The first interesting healthcare idea I've heard in a long while
While it's a dubious public service that I perform by directing people to Slashdot (the external URL for this article), the original poster writes about an idea for "fixing" healthcare that I've never heard of.
Premise: The cost of malpractice insurance is both a burden on patients and medical practitioners who are additionally discouraged both from practicing and offering certain (possibly medically necessary) procedures.
Supposition: Transfer the burden of risk to the patient by making medical practitioners immune to malpractice lawsuits, and allowing patients to purchase insurance against a possible negative outcome from a specific medical procedure. The amount of insurance would hopefully realistically reflect the "actual" risk of loss and premiums would be affected by the history of the patient, the medical practitioner (and maybe their facilities) and the procedure itself. The poor would be subsidized in some way.

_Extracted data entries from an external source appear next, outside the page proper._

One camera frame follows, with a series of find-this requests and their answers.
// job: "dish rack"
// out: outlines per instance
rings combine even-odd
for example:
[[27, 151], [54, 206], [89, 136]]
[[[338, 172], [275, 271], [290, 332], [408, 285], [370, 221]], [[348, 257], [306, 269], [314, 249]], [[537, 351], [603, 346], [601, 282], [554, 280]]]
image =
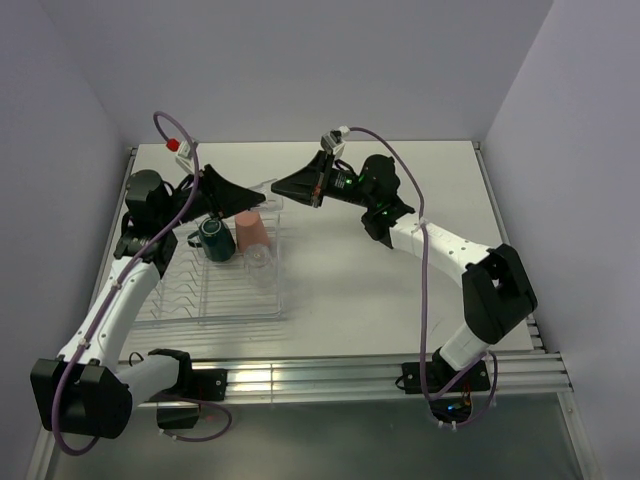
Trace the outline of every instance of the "dish rack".
[[[196, 231], [191, 222], [174, 229], [178, 246], [164, 277], [147, 297], [133, 328], [214, 320], [274, 319], [282, 312], [280, 293], [280, 213], [260, 212], [270, 240], [275, 281], [258, 287], [249, 281], [242, 254], [236, 251], [224, 263], [207, 259], [201, 248], [187, 244]], [[226, 222], [235, 238], [235, 222]]]

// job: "gray wall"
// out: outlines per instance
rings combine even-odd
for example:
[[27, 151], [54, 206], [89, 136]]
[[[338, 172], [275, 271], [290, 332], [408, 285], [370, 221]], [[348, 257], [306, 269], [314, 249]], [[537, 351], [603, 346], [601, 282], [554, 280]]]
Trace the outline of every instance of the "gray wall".
[[551, 0], [41, 0], [129, 142], [483, 138]]
[[542, 333], [612, 479], [640, 471], [639, 23], [637, 0], [556, 0], [485, 145]]
[[0, 477], [24, 478], [40, 429], [29, 372], [86, 312], [124, 148], [35, 0], [0, 15]]

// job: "purple cable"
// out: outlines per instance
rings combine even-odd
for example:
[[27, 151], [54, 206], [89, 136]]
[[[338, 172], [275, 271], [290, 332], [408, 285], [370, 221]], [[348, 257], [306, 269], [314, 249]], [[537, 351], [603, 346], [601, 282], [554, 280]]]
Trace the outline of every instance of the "purple cable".
[[172, 116], [164, 112], [155, 112], [153, 114], [153, 122], [156, 125], [156, 128], [158, 129], [158, 132], [160, 133], [162, 138], [164, 138], [165, 140], [168, 140], [167, 135], [164, 133], [164, 131], [162, 130], [162, 127], [160, 126], [160, 123], [159, 123], [160, 117], [165, 118], [171, 124], [173, 124], [174, 127], [176, 127], [176, 129], [184, 137], [185, 141], [189, 144], [189, 147], [193, 152], [193, 168], [194, 168], [193, 187], [191, 189], [191, 192], [189, 193], [189, 197], [187, 198], [187, 201], [185, 202], [184, 206], [176, 214], [173, 220], [171, 220], [166, 227], [160, 230], [160, 232], [158, 232], [156, 236], [149, 241], [149, 243], [147, 243], [143, 248], [141, 248], [138, 251], [138, 253], [136, 253], [131, 258], [129, 263], [127, 263], [127, 265], [122, 269], [122, 272], [120, 273], [120, 275], [114, 282], [114, 285], [111, 287], [111, 289], [109, 290], [109, 293], [105, 297], [104, 302], [102, 302], [102, 305], [100, 306], [98, 313], [96, 313], [96, 316], [93, 319], [93, 322], [91, 322], [91, 325], [87, 329], [87, 332], [85, 333], [85, 336], [83, 338], [85, 342], [84, 345], [80, 345], [80, 344], [78, 345], [78, 349], [73, 354], [73, 356], [71, 357], [71, 360], [69, 360], [69, 363], [67, 363], [67, 366], [62, 372], [62, 376], [60, 377], [60, 382], [58, 383], [58, 386], [56, 388], [56, 393], [54, 394], [54, 397], [53, 397], [53, 408], [51, 409], [51, 430], [53, 431], [53, 436], [56, 440], [56, 443], [60, 447], [60, 450], [62, 450], [67, 455], [73, 455], [73, 456], [83, 455], [87, 453], [89, 450], [91, 450], [94, 447], [94, 445], [98, 442], [98, 437], [95, 437], [91, 440], [91, 442], [86, 447], [77, 450], [70, 447], [64, 441], [64, 438], [62, 438], [62, 432], [60, 431], [60, 403], [62, 401], [62, 392], [64, 391], [64, 387], [69, 381], [69, 377], [71, 376], [71, 371], [73, 370], [73, 367], [75, 367], [78, 361], [80, 360], [80, 357], [82, 356], [82, 353], [84, 352], [85, 348], [88, 348], [88, 345], [91, 342], [91, 339], [93, 338], [93, 335], [95, 334], [96, 330], [98, 329], [98, 326], [102, 321], [102, 318], [106, 314], [107, 310], [111, 306], [111, 303], [113, 302], [113, 299], [115, 298], [116, 294], [120, 290], [117, 285], [122, 285], [124, 283], [124, 280], [127, 278], [127, 275], [129, 275], [133, 267], [138, 263], [138, 260], [142, 258], [142, 256], [146, 253], [146, 251], [149, 248], [151, 248], [151, 246], [154, 243], [156, 243], [158, 240], [164, 237], [168, 232], [170, 232], [173, 229], [173, 227], [175, 227], [180, 222], [180, 219], [182, 218], [182, 216], [187, 212], [187, 210], [193, 203], [196, 192], [198, 190], [198, 180], [199, 180], [198, 171], [200, 170], [200, 162], [198, 161], [198, 152], [196, 151], [196, 146], [195, 146], [195, 143], [193, 142], [193, 139], [187, 133], [184, 127], [180, 125], [180, 123], [176, 119], [174, 119]]
[[[419, 199], [418, 215], [421, 219], [424, 218], [424, 205], [425, 205], [424, 195], [422, 194], [420, 185], [418, 185], [418, 182], [416, 181], [415, 177], [409, 171], [409, 167], [407, 167], [407, 164], [402, 160], [402, 158], [400, 158], [400, 155], [398, 155], [398, 152], [396, 152], [395, 149], [384, 138], [382, 138], [380, 135], [378, 135], [377, 133], [367, 128], [349, 127], [349, 130], [352, 132], [366, 133], [367, 135], [375, 138], [380, 143], [382, 143], [387, 148], [387, 150], [391, 152], [393, 157], [400, 164], [402, 169], [405, 171], [405, 173], [409, 177], [409, 180], [413, 184], [413, 188], [415, 188], [416, 193], [418, 194], [418, 199]], [[449, 383], [447, 383], [439, 392], [436, 392], [434, 394], [429, 393], [429, 388], [427, 385], [427, 323], [428, 323], [427, 317], [428, 317], [428, 310], [429, 310], [428, 309], [429, 296], [428, 296], [427, 266], [429, 265], [429, 235], [427, 233], [427, 227], [424, 223], [420, 225], [420, 229], [422, 231], [422, 236], [424, 239], [423, 246], [422, 246], [422, 309], [420, 312], [420, 318], [421, 318], [420, 359], [419, 359], [420, 360], [420, 389], [422, 390], [422, 395], [424, 395], [424, 398], [427, 401], [431, 402], [434, 400], [438, 400], [443, 395], [445, 395], [451, 389], [451, 387], [453, 387], [453, 385], [455, 385], [458, 382], [458, 380], [460, 380], [469, 370], [471, 370], [475, 366], [476, 363], [478, 363], [485, 357], [485, 354], [480, 355], [476, 360], [474, 360], [465, 368], [460, 370], [455, 375], [455, 377], [453, 377], [449, 381]], [[491, 391], [489, 392], [489, 397], [487, 398], [487, 401], [483, 406], [483, 408], [476, 415], [471, 416], [469, 419], [467, 419], [464, 422], [456, 423], [456, 427], [462, 427], [462, 426], [468, 425], [473, 421], [477, 420], [478, 418], [480, 418], [482, 415], [485, 414], [485, 412], [489, 409], [489, 407], [491, 406], [491, 403], [493, 402], [493, 399], [496, 393], [496, 388], [498, 385], [498, 359], [493, 352], [487, 352], [487, 354], [489, 354], [493, 358], [493, 384], [491, 385]], [[435, 417], [433, 417], [433, 415], [431, 416], [431, 419], [439, 423], [439, 421]]]

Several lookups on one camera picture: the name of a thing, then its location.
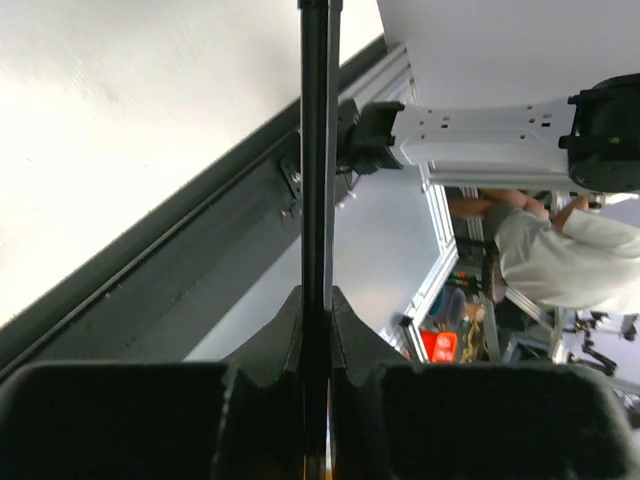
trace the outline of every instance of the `red object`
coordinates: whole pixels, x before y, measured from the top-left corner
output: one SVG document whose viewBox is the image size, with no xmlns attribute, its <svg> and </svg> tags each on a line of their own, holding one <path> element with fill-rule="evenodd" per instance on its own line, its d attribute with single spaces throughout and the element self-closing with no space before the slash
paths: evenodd
<svg viewBox="0 0 640 480">
<path fill-rule="evenodd" d="M 431 363 L 453 363 L 458 351 L 458 335 L 454 332 L 421 330 L 422 343 Z"/>
</svg>

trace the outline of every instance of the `metal stand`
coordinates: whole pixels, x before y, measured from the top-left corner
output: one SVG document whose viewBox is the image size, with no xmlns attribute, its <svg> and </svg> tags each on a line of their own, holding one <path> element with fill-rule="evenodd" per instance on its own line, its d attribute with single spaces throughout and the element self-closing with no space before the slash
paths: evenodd
<svg viewBox="0 0 640 480">
<path fill-rule="evenodd" d="M 301 0 L 305 478 L 325 477 L 341 1 Z"/>
</svg>

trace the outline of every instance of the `person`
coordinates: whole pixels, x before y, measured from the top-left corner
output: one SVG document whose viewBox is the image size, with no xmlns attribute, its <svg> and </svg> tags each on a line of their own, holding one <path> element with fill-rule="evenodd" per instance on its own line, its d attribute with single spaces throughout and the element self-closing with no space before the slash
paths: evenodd
<svg viewBox="0 0 640 480">
<path fill-rule="evenodd" d="M 541 202 L 518 190 L 481 192 L 486 198 L 449 199 L 449 209 L 484 219 L 509 287 L 569 309 L 640 312 L 640 229 L 589 213 L 585 196 L 550 221 Z"/>
</svg>

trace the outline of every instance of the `dark metal frame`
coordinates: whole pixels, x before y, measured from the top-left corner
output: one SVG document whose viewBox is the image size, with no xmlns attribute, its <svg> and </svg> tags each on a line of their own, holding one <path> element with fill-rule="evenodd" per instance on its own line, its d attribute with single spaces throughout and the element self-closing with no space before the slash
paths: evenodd
<svg viewBox="0 0 640 480">
<path fill-rule="evenodd" d="M 386 53 L 379 38 L 345 63 L 340 90 Z M 17 315 L 0 380 L 33 359 L 182 360 L 300 234 L 280 170 L 299 124 L 296 101 Z M 207 281 L 211 302 L 170 315 Z"/>
<path fill-rule="evenodd" d="M 331 369 L 341 0 L 301 0 L 302 349 L 305 478 L 324 478 Z"/>
</svg>

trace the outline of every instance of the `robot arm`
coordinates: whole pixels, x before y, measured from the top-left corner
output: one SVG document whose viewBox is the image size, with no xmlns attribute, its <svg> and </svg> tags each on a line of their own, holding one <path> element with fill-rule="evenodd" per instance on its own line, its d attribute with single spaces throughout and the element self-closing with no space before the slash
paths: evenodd
<svg viewBox="0 0 640 480">
<path fill-rule="evenodd" d="M 364 106 L 339 165 L 360 173 L 420 165 L 430 181 L 604 193 L 640 190 L 640 78 L 516 107 L 439 110 Z"/>
</svg>

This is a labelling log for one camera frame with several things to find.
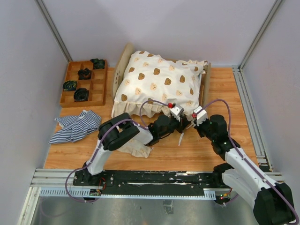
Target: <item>fabric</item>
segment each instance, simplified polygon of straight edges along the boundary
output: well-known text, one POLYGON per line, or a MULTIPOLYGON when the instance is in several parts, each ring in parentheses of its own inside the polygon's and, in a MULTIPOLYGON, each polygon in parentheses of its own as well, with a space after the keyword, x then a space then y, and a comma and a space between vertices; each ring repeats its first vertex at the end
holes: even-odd
POLYGON ((105 61, 100 59, 91 59, 93 63, 93 69, 104 69, 105 68, 105 61))
MULTIPOLYGON (((206 64, 207 61, 164 60, 146 51, 135 52, 116 92, 112 117, 125 112, 138 115, 141 104, 154 99, 179 104, 191 119, 199 106, 199 74, 206 64)), ((160 112, 169 115, 170 110, 158 103, 145 104, 142 109, 142 115, 148 117, 160 112)))
POLYGON ((153 148, 143 145, 143 143, 131 139, 129 142, 124 144, 121 148, 117 149, 120 152, 130 153, 135 157, 148 158, 153 148))
POLYGON ((62 129, 53 135, 49 141, 50 144, 77 142, 97 131, 101 123, 101 117, 92 110, 83 110, 79 116, 65 116, 55 120, 62 129))

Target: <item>cable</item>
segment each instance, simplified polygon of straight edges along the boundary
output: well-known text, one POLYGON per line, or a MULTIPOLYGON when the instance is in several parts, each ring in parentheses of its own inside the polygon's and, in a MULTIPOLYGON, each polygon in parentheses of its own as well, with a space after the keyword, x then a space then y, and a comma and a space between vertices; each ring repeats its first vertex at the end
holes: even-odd
POLYGON ((225 203, 225 206, 227 206, 227 204, 232 203, 235 199, 237 199, 239 197, 239 194, 236 194, 235 197, 231 198, 228 202, 225 203))
MULTIPOLYGON (((209 102, 206 106, 204 106, 200 111, 198 111, 196 114, 198 115, 201 111, 203 111, 204 109, 206 109, 208 106, 210 106, 211 104, 217 102, 217 101, 221 101, 223 103, 225 103, 227 110, 228 110, 228 138, 231 142, 231 144, 233 145, 233 147, 235 148, 235 150, 237 151, 237 153, 239 154, 239 156, 241 156, 243 158, 243 154, 241 153, 241 151, 238 149, 238 147, 235 145, 235 143, 233 142, 231 136, 230 136, 230 127, 231 127, 231 112, 230 112, 230 108, 229 105, 226 101, 224 101, 223 99, 216 99, 213 100, 211 102, 209 102)), ((261 178, 261 179, 265 179, 265 177, 250 163, 250 161, 245 158, 244 159, 245 162, 254 170, 254 172, 261 178)), ((299 224, 299 216, 296 212, 296 210, 294 209, 294 207, 288 202, 288 200, 268 181, 266 180, 266 183, 279 195, 279 197, 286 203, 286 205, 290 208, 290 210, 292 211, 292 213, 295 215, 296 217, 296 222, 295 223, 287 223, 288 225, 298 225, 299 224)))
POLYGON ((102 183, 102 180, 104 180, 104 187, 103 187, 103 191, 104 191, 104 189, 106 188, 106 180, 103 178, 103 177, 101 177, 101 179, 100 179, 100 182, 99 182, 99 186, 98 186, 98 189, 99 189, 99 187, 101 186, 101 183, 102 183))
POLYGON ((39 204, 39 210, 40 210, 40 213, 41 213, 44 217, 51 218, 51 219, 60 217, 60 216, 62 216, 62 215, 64 215, 64 214, 66 214, 67 212, 69 212, 69 211, 73 208, 73 206, 72 206, 70 209, 67 209, 67 210, 65 210, 64 212, 62 212, 62 213, 60 213, 60 214, 57 214, 57 215, 47 215, 47 214, 44 212, 44 209, 43 209, 43 206, 42 206, 42 203, 43 203, 44 201, 45 201, 45 199, 41 199, 41 202, 40 202, 40 204, 39 204))
POLYGON ((165 103, 163 103, 163 102, 160 102, 160 101, 157 101, 157 100, 152 100, 152 99, 150 99, 150 100, 145 101, 145 102, 141 105, 141 107, 140 107, 140 118, 141 118, 141 121, 142 121, 142 123, 143 123, 143 125, 144 125, 145 127, 147 127, 147 125, 146 125, 145 121, 144 121, 143 118, 142 118, 142 108, 143 108, 143 106, 144 106, 147 102, 157 102, 157 103, 160 103, 161 105, 168 106, 167 104, 165 104, 165 103))
POLYGON ((74 169, 74 170, 67 176, 67 179, 66 179, 66 182, 65 182, 65 190, 66 190, 67 195, 68 195, 70 198, 72 198, 74 201, 77 201, 77 202, 79 202, 79 203, 93 203, 93 202, 95 202, 95 201, 97 201, 97 200, 99 199, 99 198, 96 198, 95 200, 80 200, 80 199, 74 198, 74 197, 70 194, 70 192, 68 191, 68 180, 69 180, 69 178, 71 177, 71 175, 72 175, 73 173, 75 173, 76 171, 84 170, 84 169, 88 168, 88 167, 93 163, 93 161, 94 161, 94 159, 95 159, 95 157, 96 157, 98 151, 100 150, 100 146, 101 146, 101 144, 102 144, 102 141, 106 138, 106 136, 108 135, 108 133, 111 132, 114 128, 116 128, 119 124, 124 123, 124 122, 127 122, 127 121, 131 121, 131 122, 132 122, 133 119, 124 119, 124 120, 121 120, 121 121, 117 122, 116 124, 114 124, 111 128, 109 128, 109 129, 106 131, 106 133, 102 136, 102 138, 101 138, 101 140, 100 140, 100 142, 99 142, 99 145, 97 146, 97 149, 96 149, 96 151, 95 151, 95 154, 93 154, 92 159, 90 160, 90 163, 88 163, 88 164, 87 164, 86 166, 84 166, 84 167, 80 167, 80 168, 74 169))

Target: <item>wooden headboard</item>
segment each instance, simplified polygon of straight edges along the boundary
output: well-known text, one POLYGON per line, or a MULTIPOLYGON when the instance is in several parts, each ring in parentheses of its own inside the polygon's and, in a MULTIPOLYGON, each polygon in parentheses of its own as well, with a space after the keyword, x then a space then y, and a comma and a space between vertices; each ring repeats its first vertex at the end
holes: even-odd
MULTIPOLYGON (((135 52, 136 50, 132 43, 127 43, 125 45, 123 52, 113 72, 112 100, 114 100, 117 89, 119 88, 119 85, 123 81, 124 72, 129 63, 130 57, 135 52)), ((200 96, 199 96, 199 104, 201 106, 204 106, 208 103, 208 95, 209 95, 208 92, 210 89, 210 69, 211 69, 211 63, 209 63, 207 66, 204 67, 206 73, 202 74, 201 85, 200 85, 200 96)))

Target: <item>white pillow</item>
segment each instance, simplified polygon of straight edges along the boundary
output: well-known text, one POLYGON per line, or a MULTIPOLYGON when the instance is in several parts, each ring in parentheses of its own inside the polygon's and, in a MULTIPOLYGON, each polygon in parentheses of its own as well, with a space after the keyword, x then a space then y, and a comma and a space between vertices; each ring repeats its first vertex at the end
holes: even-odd
MULTIPOLYGON (((141 104, 154 99, 166 104, 179 104, 191 118, 193 110, 199 106, 199 74, 203 66, 202 62, 176 62, 146 51, 135 52, 116 92, 112 117, 124 112, 138 115, 141 104)), ((154 102, 145 104, 142 114, 152 117, 161 111, 167 115, 170 113, 167 106, 154 102)))

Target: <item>metal floor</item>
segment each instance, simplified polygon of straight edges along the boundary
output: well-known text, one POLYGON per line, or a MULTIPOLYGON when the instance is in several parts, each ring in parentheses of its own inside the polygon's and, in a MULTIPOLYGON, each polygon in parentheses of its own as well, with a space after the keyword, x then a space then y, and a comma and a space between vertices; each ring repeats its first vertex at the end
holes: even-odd
POLYGON ((68 197, 40 197, 31 225, 257 225, 238 197, 226 208, 211 200, 174 200, 173 214, 160 199, 99 199, 79 203, 68 197))

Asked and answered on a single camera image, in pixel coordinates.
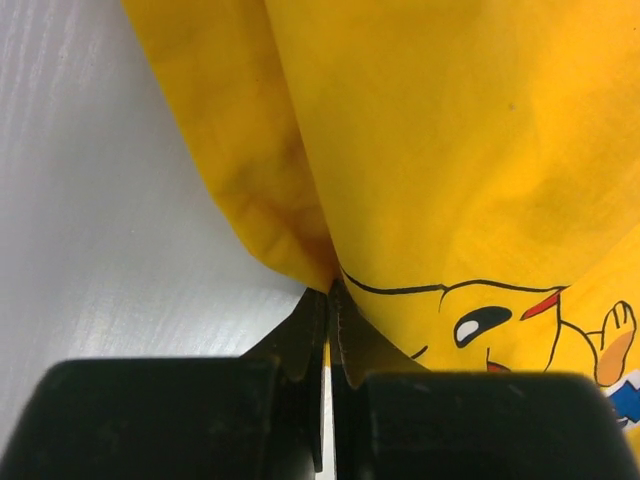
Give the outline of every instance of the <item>cartoon character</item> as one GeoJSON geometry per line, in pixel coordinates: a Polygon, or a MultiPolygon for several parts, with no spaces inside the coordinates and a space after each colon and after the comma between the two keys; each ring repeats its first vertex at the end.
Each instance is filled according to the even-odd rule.
{"type": "Polygon", "coordinates": [[[612,305],[591,328],[593,321],[564,317],[564,287],[538,289],[472,280],[452,286],[377,289],[345,276],[358,289],[376,295],[439,296],[421,345],[391,338],[428,369],[583,372],[602,387],[626,373],[637,323],[625,301],[612,305]]]}

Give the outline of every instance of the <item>red eyebrow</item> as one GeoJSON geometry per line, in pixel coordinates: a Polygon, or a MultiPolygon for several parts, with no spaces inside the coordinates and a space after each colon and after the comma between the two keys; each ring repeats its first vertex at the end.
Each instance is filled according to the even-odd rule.
{"type": "Polygon", "coordinates": [[[535,317],[536,315],[539,315],[542,312],[549,310],[551,307],[555,307],[560,301],[560,292],[561,290],[558,290],[550,297],[545,298],[539,304],[531,307],[529,310],[527,310],[522,314],[522,317],[520,317],[520,320],[526,320],[527,318],[535,317]]]}

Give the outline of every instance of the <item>cartoon hand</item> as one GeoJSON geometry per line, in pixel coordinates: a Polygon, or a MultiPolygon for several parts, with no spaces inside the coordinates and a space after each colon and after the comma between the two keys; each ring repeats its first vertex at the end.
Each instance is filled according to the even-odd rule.
{"type": "Polygon", "coordinates": [[[602,326],[595,371],[596,381],[600,385],[613,385],[622,376],[635,332],[636,317],[633,309],[627,302],[616,303],[607,313],[602,326]]]}

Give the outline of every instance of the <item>white surface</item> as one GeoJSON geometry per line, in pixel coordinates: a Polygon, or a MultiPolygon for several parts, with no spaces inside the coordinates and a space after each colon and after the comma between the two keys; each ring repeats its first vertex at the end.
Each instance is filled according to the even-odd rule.
{"type": "Polygon", "coordinates": [[[0,448],[55,362],[241,353],[301,292],[211,202],[117,0],[0,0],[0,448]]]}

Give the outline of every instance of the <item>yellow cloth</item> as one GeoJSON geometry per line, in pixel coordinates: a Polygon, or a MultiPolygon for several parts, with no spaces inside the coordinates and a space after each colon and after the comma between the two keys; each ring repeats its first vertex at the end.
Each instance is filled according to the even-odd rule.
{"type": "Polygon", "coordinates": [[[427,368],[640,388],[640,2],[124,4],[265,264],[427,368]]]}

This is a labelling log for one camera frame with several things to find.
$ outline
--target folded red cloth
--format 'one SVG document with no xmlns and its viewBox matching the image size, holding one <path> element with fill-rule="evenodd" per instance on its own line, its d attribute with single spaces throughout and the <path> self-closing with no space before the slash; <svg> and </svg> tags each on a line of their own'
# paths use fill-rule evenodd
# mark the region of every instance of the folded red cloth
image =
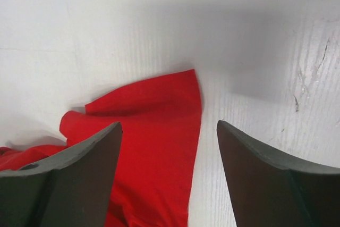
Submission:
<svg viewBox="0 0 340 227">
<path fill-rule="evenodd" d="M 67 112 L 60 131 L 67 147 L 112 122 L 123 140 L 106 227 L 184 227 L 201 125 L 200 90 L 194 70 L 136 82 Z M 0 170 L 16 170 L 64 149 L 37 146 L 24 152 L 0 148 Z"/>
</svg>

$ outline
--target white table
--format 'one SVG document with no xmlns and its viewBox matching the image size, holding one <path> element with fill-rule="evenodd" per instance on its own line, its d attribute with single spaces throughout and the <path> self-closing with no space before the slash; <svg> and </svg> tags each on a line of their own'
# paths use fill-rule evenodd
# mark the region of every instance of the white table
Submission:
<svg viewBox="0 0 340 227">
<path fill-rule="evenodd" d="M 60 143 L 67 110 L 195 68 L 204 113 L 189 226 L 235 226 L 219 119 L 340 166 L 339 25 L 340 0 L 0 0 L 0 145 Z"/>
</svg>

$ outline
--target red towel
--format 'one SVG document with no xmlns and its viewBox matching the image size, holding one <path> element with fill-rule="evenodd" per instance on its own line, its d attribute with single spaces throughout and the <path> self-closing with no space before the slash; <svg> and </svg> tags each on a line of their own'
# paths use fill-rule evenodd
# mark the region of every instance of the red towel
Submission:
<svg viewBox="0 0 340 227">
<path fill-rule="evenodd" d="M 106 227 L 187 226 L 201 112 L 196 74 L 189 70 L 121 87 L 86 105 L 86 114 L 63 116 L 67 147 L 112 122 L 122 124 Z M 62 149 L 8 150 L 0 156 L 0 170 L 16 170 Z"/>
</svg>

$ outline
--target white surface
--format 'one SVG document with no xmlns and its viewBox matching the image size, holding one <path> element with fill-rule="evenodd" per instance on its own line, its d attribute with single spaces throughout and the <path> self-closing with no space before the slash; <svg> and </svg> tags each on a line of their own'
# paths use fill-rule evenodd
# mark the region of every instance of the white surface
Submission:
<svg viewBox="0 0 340 227">
<path fill-rule="evenodd" d="M 204 113 L 189 226 L 235 226 L 219 119 L 340 166 L 339 25 L 340 0 L 0 0 L 0 145 L 61 138 L 71 107 L 196 68 Z"/>
</svg>

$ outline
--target wrinkled fabric
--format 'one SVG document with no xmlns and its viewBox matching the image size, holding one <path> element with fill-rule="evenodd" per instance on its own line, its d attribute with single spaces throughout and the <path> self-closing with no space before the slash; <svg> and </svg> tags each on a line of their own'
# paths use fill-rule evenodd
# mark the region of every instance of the wrinkled fabric
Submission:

As I see it, the interesting parts to this are:
- The medical practitioner (and their facilities, perhaps) doesn't escape liability since, if they screw up too much, people will pay much more to insure procedures with them. If there's a true transparent marketplace in effect, people will avoid these screw-ups.
- Since the bearer of insurance (the patient) also has the responsibility to prove actual, ongoing and probable future loss, buying a huge insurance package does not mean an automatic huge payout -- possibly (in the aggregate) limiting the amount of malpractice claims
- This will utterly fail unless there's a transparent and open marketplace for medical procedures or the required insurance, i.e., patients can easily find out what the negative outcomes of procedures/treatments are and can likewise easily find out what their insurance premiums would be for each alternative treatment/doctor/hospital/outcome/payout combination.
The big strikes against this are:
- A per procedure premium is a disincentive to receiving treatment. Will this promote better preventative medicine or healthier lifestyles? I don't know if that's a realistic and widespread effect.
- Insurance companies have an incentive to underpay the outcome and patients (as a class) are much less able to fight injust/wrong decisions than medical practitioners.
- The worse your health history, the more expensive further treatment becomes. If there is no income related upper limit to premiums (i.e., subsidized) then what happens when someone is bankrupt trying to mitigate/cure an expensive condition?
- Partly due to legal liability concerns (e.g., HIPAA or PIPEDA) and partly due to the value inherent in personal information, medical practitioners jealously guard patient data whenever possible. A fully transparent marketplace that this approach requires seems difficult to achieve.